» TASK BRIEF: The data below needs to be returned exactly, line for line.

» DATA EXTRACTS:
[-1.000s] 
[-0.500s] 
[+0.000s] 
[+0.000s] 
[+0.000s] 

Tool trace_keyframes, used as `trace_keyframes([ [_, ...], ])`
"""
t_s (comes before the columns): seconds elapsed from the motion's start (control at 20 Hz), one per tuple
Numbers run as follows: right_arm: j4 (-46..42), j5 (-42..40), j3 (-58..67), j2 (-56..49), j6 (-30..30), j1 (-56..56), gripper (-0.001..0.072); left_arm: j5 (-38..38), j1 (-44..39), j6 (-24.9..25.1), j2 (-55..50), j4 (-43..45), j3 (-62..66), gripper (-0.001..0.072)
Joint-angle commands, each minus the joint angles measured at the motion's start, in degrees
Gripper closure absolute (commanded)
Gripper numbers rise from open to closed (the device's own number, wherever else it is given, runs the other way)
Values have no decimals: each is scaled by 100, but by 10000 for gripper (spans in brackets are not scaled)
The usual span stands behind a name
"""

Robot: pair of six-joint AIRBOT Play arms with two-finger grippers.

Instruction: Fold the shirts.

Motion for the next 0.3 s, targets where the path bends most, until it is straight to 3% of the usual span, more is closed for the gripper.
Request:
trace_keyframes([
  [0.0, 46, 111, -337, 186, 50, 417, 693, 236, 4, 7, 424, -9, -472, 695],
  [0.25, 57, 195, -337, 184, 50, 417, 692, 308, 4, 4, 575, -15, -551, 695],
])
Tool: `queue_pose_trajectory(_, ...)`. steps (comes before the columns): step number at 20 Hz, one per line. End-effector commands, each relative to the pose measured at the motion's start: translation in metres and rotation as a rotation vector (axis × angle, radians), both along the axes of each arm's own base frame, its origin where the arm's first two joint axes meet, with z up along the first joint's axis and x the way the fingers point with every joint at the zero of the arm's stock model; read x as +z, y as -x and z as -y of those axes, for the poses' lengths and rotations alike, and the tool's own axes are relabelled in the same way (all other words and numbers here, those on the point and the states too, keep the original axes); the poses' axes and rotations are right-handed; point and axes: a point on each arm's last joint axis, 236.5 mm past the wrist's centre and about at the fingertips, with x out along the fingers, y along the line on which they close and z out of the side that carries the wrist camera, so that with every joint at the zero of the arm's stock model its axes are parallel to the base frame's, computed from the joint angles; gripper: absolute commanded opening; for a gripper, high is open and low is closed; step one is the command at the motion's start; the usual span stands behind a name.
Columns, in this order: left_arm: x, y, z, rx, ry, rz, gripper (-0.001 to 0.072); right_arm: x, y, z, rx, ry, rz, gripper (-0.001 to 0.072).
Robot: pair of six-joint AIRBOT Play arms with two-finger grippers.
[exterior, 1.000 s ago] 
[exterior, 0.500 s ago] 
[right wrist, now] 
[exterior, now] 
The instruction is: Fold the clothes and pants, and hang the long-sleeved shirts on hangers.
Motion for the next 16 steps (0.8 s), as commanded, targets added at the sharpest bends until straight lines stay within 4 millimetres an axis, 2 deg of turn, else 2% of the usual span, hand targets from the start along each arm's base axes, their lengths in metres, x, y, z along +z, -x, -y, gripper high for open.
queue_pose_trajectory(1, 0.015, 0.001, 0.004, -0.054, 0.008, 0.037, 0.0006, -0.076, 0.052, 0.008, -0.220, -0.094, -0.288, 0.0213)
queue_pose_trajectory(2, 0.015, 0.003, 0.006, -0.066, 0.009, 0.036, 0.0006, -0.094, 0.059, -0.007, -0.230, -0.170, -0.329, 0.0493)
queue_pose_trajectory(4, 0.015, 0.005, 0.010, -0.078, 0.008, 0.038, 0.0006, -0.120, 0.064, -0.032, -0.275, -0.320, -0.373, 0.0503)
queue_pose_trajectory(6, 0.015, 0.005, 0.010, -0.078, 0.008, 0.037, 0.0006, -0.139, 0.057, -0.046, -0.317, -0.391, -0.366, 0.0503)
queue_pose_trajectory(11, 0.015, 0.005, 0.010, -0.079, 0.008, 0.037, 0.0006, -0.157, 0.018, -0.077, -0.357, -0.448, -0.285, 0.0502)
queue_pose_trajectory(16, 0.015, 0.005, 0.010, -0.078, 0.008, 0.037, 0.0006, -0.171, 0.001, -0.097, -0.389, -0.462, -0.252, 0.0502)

» SOLUTION TO THIS EXERCISE:
[-1.000s] 
[-0.500s] 
[+0.000s] 
[+0.000s] 
[+0.000s] 

Tool trace_keyframes, used as `trace_keyframes([ [_, ...], ])`
"""
t_s (comes before the columns): seconds elapsed from the motion's start (control at 20 Hz), one per tuple
Numbers run as follows: right_arm: j4 (-46..42), j5 (-42..40), j3 (-58..67), j2 (-56..49), j6 (-30..30), j1 (-56..56), gripper (-0.001..0.072); left_arm: j5 (-38..38), j1 (-44..39), j6 (-24.9..25.1), j2 (-55..50), j4 (-43..45), j3 (-62..66), gripper (-0.001..0.072)
Joint-angle commands, each minus the joint angles measured at the motion's start, in degrees
Gripper closure absolute (commanded)
Gripper numbers rise from open to closed (the device's own number, wherever else it is given, runs the other way)
Values have no decimals: each is scaled by 100, but by 10000 for gripper (spans in brackets are not scaled)
The usual span stands behind a name
"""

Robot: pair of six-joint AIRBOT Play arms with two-finger grippers.

Instruction: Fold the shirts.

Motion for the next 0.3 s, targets where the path bends most, until it is straight to 3% of the usual span, more is closed for the gripper.
Request:
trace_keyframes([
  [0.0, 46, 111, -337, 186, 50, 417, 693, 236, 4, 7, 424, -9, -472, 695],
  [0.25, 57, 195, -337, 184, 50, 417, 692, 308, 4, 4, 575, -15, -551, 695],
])
Tool: `queue_pose_trajectory(_, ...)`. steps (comes before the columns): step number at 20 Hz, one per line. End-effector commands, each relative to the pose measured at the motion's start: translation in metres and rotation as a rotation vector (axis × angle, radians), both along the axes of each arm's own base frame, its origin where the arm's first two joint axes meet, with z up along the first joint's axis and x the way the fingers point with every joint at the zero of the arm's stock model; read x as +z, y as -x and z as -y of those axes, for the poses' lengths and rotations alike, and the tool's own axes are relabelled in the same way (all other words and numbers here, those on the point and the states too, keep the original axes); the poses' axes and rotations are right-handed; point and axes: a point on each arm's last joint axis, 236.5 mm past the wrist's centre and about at the fingertips, with x out along the fingers, y along the line on which they close and z out of the side that carries the wrist camera, so that with every joint at the zero of the arm's stock model its axes are parallel to the base frame's, computed from the joint angles; gripper: absolute commanded opening; for a gripper, high is open and low is closed; step one is the command at the motion's start; the usual span stands behind a name.
Columns, in this order: left_arm: x, y, z, rx, ry, rz, gripper (-0.001 to 0.072); right_arm: x, y, z, rx, ry, rz, gripper (-0.001 to 0.072).
Robot: pair of six-joint AIRBOT Play arms with two-finger grippers.
[exterior, 1.000 s ago] 
[exterior, 0.500 s ago] 
[right wrist, now] 
[exterior, now] 
The instruction is: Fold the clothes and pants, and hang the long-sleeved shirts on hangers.
Motion for the next 16 steps (0.8 s), as commanded, targets added at the sharpest bends until straight lines stay within 4 millimetres an axis, 2 deg of turn, else 2% of the usual span, hand targets from the start along each arm's base axes, their lengths in metres, x, y, z along +z, -x, -y, gripper high for open.
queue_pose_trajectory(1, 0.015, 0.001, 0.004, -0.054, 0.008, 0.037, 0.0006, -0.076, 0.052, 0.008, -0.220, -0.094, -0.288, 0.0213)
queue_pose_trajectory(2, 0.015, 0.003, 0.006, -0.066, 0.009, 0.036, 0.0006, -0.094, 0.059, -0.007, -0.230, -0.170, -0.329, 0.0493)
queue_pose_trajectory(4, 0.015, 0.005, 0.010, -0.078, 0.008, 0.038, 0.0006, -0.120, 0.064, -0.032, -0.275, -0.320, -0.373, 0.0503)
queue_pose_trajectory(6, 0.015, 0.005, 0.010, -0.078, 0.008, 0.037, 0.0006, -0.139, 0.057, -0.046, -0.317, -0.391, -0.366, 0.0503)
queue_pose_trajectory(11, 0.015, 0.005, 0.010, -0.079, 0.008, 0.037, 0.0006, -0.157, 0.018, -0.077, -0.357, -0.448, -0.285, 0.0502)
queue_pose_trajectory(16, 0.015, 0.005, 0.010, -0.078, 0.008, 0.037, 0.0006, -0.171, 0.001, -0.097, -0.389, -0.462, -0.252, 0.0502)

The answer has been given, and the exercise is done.